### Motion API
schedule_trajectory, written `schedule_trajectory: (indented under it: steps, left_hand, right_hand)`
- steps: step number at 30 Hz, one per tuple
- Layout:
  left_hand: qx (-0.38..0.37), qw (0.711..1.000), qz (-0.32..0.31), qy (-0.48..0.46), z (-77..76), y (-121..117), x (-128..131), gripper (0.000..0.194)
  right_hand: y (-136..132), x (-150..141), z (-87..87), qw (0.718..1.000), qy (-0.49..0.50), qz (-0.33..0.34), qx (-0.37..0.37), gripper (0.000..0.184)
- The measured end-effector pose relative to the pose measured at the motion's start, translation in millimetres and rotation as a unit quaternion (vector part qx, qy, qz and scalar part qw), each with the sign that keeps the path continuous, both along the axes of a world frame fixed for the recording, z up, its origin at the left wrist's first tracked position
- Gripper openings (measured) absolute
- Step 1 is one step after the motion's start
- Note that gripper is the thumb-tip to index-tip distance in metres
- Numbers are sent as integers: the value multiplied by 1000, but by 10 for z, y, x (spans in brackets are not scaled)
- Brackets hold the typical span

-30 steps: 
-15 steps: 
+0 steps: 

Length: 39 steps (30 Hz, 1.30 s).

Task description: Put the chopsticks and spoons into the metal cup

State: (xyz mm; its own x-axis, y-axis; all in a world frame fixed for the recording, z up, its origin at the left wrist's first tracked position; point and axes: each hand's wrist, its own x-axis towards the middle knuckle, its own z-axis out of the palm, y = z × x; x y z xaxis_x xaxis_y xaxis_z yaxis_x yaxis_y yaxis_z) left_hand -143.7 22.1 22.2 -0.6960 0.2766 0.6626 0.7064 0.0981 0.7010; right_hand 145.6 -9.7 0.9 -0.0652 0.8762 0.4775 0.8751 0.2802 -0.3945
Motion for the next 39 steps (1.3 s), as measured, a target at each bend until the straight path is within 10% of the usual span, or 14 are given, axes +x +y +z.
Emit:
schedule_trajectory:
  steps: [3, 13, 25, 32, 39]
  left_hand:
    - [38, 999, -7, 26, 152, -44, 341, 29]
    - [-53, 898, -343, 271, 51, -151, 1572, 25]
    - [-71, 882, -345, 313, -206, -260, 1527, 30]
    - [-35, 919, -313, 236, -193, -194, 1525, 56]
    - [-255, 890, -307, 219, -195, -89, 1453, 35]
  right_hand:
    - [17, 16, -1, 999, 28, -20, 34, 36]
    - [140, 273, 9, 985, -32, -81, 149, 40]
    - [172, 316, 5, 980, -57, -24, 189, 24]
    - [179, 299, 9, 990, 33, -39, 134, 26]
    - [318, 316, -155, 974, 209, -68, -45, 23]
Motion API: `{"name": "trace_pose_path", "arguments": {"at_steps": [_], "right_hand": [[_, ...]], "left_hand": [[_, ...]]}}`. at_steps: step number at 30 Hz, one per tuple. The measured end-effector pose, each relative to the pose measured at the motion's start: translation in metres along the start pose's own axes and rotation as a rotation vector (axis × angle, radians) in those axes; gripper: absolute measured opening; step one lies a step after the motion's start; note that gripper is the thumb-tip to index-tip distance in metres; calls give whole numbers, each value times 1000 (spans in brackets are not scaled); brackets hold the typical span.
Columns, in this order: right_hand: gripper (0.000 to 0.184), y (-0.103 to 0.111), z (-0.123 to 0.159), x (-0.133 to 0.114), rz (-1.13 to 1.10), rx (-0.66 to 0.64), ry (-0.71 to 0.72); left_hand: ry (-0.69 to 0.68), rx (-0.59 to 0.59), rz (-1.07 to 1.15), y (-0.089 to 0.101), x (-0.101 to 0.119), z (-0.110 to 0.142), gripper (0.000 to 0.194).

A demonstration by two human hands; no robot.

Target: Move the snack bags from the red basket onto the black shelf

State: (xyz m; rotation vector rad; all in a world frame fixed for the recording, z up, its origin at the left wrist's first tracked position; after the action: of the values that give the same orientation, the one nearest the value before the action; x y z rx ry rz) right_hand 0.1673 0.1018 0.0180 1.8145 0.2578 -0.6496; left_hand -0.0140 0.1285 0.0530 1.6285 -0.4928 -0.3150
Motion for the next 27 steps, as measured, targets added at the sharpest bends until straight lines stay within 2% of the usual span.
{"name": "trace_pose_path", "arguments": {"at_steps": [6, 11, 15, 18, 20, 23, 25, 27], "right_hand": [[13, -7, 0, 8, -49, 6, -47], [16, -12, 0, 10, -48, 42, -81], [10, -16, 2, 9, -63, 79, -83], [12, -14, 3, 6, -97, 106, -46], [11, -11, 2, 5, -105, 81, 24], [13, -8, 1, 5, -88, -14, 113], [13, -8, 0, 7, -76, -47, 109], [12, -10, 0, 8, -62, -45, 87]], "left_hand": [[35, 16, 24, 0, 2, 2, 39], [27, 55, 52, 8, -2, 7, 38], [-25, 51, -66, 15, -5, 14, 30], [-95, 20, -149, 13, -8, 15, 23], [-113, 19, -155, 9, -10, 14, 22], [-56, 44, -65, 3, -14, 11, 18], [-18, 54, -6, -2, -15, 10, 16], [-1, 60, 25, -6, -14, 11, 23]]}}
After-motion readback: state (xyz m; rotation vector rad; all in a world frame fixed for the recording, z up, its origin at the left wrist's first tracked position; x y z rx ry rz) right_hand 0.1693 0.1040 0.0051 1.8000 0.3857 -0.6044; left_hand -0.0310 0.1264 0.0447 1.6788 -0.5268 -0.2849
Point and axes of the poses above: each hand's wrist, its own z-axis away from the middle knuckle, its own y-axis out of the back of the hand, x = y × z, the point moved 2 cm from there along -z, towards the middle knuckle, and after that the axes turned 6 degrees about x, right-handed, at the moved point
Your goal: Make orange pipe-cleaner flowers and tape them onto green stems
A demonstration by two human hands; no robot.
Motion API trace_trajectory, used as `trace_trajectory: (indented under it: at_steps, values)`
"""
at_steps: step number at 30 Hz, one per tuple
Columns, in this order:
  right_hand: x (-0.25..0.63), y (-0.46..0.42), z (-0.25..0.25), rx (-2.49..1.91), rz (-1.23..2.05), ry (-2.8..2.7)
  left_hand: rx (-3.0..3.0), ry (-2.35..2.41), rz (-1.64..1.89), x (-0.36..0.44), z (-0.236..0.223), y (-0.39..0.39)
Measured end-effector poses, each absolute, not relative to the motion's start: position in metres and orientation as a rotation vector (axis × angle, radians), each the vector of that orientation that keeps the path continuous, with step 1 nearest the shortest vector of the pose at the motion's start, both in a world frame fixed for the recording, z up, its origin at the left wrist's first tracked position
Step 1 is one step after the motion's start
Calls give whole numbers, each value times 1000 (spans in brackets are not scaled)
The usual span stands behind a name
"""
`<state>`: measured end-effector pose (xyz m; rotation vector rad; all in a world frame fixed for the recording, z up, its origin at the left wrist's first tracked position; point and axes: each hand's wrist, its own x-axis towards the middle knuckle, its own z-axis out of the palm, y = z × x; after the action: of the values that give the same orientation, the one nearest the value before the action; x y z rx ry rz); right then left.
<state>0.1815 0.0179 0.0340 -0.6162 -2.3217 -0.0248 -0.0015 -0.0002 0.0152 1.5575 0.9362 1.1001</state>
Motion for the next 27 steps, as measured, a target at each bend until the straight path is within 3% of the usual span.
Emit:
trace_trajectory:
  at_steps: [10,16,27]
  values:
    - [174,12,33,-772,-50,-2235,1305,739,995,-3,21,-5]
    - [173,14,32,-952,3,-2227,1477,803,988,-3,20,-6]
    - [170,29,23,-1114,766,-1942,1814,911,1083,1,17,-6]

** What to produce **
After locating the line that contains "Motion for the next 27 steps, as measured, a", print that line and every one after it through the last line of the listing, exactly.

** Answer area **
Motion for the next 27 steps, as measured, a target at each bend until the straight path is within 3% of the usual span.
Emit:
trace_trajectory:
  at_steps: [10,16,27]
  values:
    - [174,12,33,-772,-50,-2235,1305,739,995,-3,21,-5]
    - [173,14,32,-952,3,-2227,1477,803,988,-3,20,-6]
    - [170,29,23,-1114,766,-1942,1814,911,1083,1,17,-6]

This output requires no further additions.